The Multicultural Education Series is a group of interrelated books edited by James A. Banks and published by Teachers College Press at Teachers College, Columbia University. By 2012, more than 40 books had been published in the series and others were in various stages of development. This entry describes the origin of the series, its rationale and goals, and its topical trends.

Origin of the Series

In 1996, Brian Ellerbeck—senior acquisition editor at Teachers College Press—invited Banks to develop a proposal for a multicultural education series of books that he could present to the editorial board of the press for its consideration. Banks had recently completed editing, with Cherry A. McGee Banks, the first edition of the Handbook of Research on Multicultural Education, which was published by Macmillan in 1995. Banks decided to accept Ellerbeck's invitation to develop a proposal for the series primarily because he viewed the series as a way to expand the work that he and Cherry A. McGee Banks had undertaken in the handbook—the primary aim of which was to build and strengthen multicultural education as a scholarly discipline and academic field. Banks's plan, which he implemented, was to invite a number of the authors who had written chapters in the handbook to write book manuscripts on similar topics for the series. Banks edited the first book in the series—Multicultural Education, Transformative Knowledge, and Action: Historical and Contemporary Perspectives; he wrote the second book in the series, Educating Citizens in a Multicultural Society, which was based on an interrelated group on his articles and book chapters.

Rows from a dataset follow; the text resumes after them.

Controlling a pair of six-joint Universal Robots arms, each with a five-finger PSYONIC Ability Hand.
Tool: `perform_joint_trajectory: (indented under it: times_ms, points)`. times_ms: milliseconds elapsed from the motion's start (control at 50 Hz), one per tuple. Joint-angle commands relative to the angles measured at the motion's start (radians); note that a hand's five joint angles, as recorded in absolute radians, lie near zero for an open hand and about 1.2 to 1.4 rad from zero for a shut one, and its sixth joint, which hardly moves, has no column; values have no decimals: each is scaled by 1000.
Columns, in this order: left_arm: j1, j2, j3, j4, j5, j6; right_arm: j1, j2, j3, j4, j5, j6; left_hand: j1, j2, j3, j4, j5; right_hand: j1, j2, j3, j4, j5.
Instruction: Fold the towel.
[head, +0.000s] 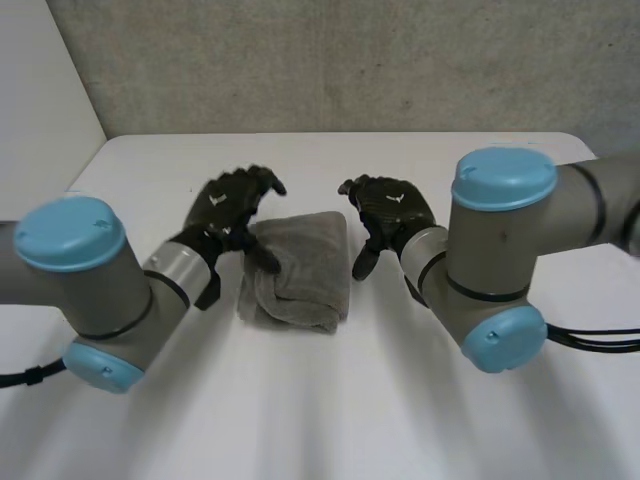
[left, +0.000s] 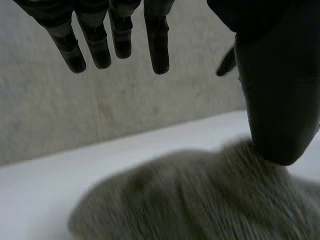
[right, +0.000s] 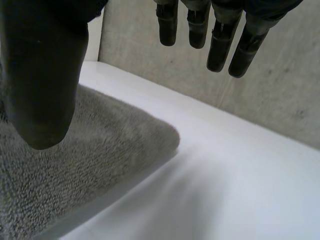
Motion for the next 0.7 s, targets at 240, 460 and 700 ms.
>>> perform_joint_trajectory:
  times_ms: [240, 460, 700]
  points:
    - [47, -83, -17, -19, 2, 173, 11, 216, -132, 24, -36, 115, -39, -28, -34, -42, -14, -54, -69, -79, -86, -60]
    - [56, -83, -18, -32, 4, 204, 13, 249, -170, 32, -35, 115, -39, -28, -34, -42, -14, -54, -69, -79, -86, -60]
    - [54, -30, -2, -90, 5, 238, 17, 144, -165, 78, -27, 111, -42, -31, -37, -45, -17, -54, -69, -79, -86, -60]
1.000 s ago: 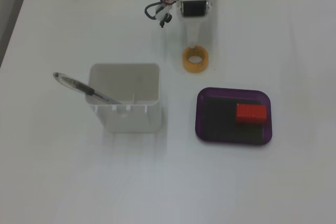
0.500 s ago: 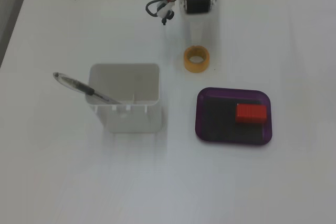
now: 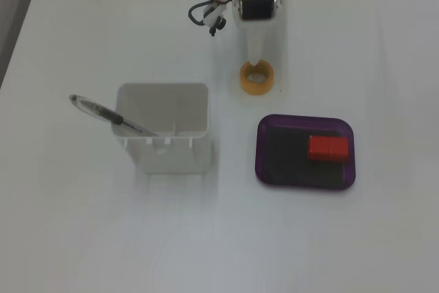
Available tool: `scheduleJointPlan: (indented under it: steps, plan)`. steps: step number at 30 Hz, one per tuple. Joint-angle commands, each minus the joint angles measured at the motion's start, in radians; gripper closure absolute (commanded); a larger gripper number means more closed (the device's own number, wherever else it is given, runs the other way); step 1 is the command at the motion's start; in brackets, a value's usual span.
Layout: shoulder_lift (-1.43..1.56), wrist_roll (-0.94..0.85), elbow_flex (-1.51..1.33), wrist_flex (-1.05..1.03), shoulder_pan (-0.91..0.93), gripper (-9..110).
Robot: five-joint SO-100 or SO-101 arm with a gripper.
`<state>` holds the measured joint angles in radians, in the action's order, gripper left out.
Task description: Grab up the yellow tape and put it in the box.
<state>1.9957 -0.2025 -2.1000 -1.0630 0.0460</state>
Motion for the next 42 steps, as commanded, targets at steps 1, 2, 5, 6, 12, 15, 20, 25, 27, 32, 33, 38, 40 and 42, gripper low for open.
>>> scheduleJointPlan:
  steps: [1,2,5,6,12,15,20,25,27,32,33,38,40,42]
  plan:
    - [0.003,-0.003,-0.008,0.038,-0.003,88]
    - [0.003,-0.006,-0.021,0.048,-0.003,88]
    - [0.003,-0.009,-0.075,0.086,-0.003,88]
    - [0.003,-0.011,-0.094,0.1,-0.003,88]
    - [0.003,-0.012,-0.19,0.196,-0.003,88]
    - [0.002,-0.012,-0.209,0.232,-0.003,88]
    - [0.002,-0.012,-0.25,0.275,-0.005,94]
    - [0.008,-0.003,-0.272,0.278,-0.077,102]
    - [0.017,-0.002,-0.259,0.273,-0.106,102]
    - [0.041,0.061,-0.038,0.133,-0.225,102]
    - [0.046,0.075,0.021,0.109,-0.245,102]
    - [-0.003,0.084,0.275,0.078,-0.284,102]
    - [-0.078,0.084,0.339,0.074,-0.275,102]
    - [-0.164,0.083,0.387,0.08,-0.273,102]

Banks believed that in order to enhance and further develop the field of multicultural education, early career scholars and perceptive practitioners as well as established scholars such as those who had written chapters for the handbook should be invited to write books for the series. Banks invited Gary Howard, one of his mentees and colleagues, to write the third book in the series. Based on work in his predominantly White school district in Arlington, in the state of Washington, Howard had developed the REACH Center to help White teachers acquire the knowledge, attitudes, and skills needed to help students acquire democratic racial attitudes and values. Howard's book, We Can't Teach What We Don't Know: White Teachers, Multiracial Schools—in first and second editions—became and remained the best-selling book in the series until Linda Darling-Hammond published her second book in the series in 2010, The Flat World and Education: How America's Commitment to Equity Will Determine Our Future. Other best-selling books in the series include those by Geneva Gay, Sonia Nieto, Pedro Noguera, and James Loewen.

Reducing Prejudice and Stereotyping in Schools by Walter Stephan, and The Light in Their Eyes: Creating Multicultural Learning Communities by Sonia Nieto, were the fourth and fifth books in the series, respectively. Mary Dilg, a high school English teacher at the prestigious Frances W. Parker School in Chicago—where, by coincidence, Banks was a fifth-grade teacher in the 1960s—wrote the sixth book in the series, Race and Culture in the Classroom: Teaching and Learning Through Multicultural Education. Dilg published a second book in the series in 2010, Our Worlds in Our Words: Exploring Race, Class, Gender, and Sexual Orientation in Multicultural Classrooms. The series, by publishing scholarly as well as practitioner-oriented books, aims to increase its influence on theory and research as well as practice.